# EXERCISE:
Scan the records for "whole". Show the matching lines.

[[ EXTRACTED DATA, beginning ]]

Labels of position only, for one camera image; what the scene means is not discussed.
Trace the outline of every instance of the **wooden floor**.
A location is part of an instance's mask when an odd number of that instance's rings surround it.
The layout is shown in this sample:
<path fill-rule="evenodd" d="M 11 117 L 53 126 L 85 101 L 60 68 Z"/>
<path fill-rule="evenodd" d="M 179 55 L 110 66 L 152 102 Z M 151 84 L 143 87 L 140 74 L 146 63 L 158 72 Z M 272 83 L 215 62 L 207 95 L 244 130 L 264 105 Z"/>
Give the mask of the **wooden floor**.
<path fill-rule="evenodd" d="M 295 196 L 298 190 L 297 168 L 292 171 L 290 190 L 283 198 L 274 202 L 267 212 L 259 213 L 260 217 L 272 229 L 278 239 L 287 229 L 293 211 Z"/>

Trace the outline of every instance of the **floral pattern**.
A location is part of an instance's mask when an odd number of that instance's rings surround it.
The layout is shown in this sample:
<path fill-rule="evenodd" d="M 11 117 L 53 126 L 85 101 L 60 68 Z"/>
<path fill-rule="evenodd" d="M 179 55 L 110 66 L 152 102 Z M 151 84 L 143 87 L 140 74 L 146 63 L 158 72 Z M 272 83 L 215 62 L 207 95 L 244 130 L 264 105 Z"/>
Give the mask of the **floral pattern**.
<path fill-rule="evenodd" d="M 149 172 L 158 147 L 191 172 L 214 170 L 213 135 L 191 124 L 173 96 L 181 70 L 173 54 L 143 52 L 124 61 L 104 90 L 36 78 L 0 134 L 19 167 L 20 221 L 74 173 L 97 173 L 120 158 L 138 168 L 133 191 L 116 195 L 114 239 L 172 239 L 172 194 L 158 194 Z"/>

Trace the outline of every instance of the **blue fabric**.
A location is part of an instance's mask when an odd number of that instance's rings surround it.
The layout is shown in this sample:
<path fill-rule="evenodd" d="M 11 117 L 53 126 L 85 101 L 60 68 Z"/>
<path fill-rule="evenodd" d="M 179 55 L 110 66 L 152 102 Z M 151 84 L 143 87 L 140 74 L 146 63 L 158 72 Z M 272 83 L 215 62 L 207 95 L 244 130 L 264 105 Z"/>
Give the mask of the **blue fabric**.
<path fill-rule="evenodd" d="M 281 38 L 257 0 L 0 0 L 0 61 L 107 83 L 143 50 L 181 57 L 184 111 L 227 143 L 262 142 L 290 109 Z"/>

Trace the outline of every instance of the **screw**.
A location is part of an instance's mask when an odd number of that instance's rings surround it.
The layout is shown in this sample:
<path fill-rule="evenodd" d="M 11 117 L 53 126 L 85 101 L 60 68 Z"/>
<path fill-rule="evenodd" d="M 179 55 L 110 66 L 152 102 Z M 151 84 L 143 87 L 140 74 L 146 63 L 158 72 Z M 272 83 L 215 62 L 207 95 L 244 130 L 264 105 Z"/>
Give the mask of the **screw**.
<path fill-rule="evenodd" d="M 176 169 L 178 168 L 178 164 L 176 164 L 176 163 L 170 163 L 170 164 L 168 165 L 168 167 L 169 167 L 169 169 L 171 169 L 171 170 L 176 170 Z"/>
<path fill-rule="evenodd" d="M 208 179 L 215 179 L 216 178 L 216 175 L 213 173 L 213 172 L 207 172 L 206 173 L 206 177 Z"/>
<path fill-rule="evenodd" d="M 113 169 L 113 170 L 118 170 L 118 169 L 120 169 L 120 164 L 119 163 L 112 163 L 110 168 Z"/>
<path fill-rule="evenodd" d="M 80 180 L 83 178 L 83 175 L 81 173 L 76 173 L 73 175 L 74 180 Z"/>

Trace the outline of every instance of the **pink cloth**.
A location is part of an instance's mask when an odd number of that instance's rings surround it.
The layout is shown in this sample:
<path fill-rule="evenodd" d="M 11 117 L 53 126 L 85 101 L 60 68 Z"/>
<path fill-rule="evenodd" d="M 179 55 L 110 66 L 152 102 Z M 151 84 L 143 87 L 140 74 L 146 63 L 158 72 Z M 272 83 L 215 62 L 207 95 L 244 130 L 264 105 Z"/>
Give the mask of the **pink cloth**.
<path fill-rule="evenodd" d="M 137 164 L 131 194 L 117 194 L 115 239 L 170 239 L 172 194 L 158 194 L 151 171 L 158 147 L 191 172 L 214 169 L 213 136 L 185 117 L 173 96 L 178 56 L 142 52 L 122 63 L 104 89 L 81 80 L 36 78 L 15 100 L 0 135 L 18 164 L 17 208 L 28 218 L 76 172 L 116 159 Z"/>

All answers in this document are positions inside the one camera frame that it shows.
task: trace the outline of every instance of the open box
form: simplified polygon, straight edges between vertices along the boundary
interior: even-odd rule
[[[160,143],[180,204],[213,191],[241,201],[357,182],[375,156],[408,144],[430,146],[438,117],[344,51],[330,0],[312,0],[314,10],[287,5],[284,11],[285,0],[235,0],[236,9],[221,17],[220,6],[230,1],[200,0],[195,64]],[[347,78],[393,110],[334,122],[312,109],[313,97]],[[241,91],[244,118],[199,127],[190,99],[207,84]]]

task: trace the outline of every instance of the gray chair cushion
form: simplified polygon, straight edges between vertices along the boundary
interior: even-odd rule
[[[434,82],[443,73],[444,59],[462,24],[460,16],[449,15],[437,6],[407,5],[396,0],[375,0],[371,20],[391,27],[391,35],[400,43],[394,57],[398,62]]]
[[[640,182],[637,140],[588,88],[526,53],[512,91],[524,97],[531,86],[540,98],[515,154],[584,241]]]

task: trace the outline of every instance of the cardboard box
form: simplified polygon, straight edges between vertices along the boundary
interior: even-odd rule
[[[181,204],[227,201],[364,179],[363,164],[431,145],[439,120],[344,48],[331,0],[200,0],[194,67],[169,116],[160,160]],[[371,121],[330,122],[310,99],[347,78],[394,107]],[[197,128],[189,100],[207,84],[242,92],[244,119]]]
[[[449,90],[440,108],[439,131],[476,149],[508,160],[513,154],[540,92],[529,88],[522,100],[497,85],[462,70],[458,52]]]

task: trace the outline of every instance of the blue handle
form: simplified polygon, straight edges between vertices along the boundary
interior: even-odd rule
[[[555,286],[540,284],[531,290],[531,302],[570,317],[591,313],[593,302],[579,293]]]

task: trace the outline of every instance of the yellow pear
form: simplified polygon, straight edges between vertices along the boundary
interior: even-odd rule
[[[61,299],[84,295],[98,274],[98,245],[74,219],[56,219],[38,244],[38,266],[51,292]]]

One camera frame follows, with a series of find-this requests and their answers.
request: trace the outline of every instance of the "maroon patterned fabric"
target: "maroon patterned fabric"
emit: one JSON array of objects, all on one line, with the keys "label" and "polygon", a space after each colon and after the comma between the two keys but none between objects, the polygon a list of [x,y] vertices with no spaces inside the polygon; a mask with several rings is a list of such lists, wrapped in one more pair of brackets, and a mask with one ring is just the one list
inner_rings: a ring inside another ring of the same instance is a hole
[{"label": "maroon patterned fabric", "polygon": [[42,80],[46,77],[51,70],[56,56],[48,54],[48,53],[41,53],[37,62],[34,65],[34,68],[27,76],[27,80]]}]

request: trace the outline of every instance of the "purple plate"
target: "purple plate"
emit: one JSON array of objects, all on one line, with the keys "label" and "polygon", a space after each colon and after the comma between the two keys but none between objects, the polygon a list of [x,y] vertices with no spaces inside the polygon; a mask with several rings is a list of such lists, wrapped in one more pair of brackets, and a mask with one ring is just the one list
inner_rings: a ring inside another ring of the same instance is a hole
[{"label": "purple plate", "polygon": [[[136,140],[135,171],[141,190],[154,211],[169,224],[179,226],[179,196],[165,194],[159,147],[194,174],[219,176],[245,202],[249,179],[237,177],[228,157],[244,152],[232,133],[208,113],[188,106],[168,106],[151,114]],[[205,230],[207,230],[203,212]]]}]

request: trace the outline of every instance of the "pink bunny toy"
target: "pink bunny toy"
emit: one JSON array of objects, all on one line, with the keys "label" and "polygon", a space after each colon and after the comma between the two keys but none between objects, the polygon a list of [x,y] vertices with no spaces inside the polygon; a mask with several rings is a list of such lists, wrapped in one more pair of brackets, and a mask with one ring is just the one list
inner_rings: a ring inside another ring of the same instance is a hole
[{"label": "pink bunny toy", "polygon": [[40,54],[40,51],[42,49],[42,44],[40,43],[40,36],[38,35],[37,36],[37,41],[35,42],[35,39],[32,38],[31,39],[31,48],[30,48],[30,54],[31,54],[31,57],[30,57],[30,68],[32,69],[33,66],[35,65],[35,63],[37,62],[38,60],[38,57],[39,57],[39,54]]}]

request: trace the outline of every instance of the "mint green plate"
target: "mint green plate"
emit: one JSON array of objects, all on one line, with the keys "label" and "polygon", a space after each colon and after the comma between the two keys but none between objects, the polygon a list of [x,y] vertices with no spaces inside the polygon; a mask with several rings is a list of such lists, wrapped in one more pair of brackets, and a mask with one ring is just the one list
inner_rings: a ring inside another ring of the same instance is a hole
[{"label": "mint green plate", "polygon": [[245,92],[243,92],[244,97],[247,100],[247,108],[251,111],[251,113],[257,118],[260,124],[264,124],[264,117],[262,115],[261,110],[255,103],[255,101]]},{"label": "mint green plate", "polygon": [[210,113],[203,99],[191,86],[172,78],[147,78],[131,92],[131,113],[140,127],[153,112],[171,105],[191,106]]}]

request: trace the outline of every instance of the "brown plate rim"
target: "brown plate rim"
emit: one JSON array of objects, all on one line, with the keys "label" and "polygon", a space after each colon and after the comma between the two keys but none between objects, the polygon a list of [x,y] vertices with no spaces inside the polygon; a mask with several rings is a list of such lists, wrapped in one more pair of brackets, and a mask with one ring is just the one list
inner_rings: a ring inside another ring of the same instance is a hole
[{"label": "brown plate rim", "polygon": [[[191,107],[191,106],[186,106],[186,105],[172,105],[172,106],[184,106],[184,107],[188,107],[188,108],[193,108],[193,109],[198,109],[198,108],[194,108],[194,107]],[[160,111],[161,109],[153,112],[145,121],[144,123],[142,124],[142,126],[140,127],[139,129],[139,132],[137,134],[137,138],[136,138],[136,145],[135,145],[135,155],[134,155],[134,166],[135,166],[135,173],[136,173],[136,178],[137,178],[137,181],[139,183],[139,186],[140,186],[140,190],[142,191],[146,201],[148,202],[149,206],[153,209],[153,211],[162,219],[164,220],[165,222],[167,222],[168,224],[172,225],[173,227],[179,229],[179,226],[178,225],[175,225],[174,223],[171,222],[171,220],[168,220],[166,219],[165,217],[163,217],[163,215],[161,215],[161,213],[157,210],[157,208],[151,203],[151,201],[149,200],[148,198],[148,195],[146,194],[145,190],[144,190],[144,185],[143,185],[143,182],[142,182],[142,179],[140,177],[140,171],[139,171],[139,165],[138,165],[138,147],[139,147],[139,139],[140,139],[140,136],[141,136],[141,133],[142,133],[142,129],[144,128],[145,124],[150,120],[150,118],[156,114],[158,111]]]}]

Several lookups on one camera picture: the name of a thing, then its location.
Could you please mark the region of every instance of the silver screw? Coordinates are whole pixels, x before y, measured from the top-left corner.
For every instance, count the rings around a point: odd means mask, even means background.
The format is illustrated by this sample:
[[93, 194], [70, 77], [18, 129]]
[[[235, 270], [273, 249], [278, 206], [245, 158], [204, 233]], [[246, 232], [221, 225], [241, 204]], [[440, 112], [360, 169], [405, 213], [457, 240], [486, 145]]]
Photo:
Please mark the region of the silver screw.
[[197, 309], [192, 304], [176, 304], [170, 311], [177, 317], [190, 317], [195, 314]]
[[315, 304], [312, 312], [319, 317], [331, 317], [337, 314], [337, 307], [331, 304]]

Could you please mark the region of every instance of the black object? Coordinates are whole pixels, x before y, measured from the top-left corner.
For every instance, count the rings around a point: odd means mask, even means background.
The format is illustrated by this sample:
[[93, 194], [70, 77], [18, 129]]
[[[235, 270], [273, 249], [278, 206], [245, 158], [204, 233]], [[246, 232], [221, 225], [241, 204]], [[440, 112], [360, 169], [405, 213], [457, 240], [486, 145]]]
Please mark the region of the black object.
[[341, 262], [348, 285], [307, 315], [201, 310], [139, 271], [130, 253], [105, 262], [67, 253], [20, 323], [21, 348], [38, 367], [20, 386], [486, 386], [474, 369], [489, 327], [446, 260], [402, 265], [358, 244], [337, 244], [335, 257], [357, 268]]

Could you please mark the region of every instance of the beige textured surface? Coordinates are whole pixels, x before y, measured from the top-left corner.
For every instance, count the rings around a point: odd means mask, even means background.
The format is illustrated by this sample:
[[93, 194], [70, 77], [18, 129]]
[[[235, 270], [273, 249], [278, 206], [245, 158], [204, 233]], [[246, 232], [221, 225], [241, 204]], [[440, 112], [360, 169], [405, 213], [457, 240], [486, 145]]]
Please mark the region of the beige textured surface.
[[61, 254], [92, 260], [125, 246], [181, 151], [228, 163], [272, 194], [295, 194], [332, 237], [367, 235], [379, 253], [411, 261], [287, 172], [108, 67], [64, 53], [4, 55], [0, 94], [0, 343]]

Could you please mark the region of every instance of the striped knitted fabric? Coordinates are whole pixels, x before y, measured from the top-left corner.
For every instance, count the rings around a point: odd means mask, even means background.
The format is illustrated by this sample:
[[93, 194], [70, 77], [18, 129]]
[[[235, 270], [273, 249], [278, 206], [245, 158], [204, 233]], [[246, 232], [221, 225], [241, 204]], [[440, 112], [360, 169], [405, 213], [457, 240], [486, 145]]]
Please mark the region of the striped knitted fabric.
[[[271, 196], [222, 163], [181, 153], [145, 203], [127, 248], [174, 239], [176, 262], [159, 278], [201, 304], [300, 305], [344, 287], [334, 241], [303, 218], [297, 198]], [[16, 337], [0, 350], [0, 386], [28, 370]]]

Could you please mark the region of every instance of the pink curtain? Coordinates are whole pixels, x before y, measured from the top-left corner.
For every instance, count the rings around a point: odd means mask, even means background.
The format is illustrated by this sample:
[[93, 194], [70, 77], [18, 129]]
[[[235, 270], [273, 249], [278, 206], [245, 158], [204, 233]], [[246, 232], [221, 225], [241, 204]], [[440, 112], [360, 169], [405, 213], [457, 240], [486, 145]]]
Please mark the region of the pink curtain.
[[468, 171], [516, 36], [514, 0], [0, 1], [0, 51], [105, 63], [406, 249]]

[[ EXTRACTED DATA, end ]]

# TASK OUTPUT:
Could you please mark the region of every instance of the silver screw? Coordinates are whole pixels, x before y, measured from the top-left corner.
Could you please mark the region of every instance of the black object? Coordinates are whole pixels, x before y, measured from the top-left corner.
Could you please mark the region of every instance of the beige textured surface? Coordinates are whole pixels, x before y, measured from the top-left corner.
Could you please mark the region of every instance of the striped knitted fabric? Coordinates are whole pixels, x before y, measured from the top-left corner.
Could you please mark the region of every instance of the pink curtain? Coordinates are whole pixels, x before y, measured from the top-left corner.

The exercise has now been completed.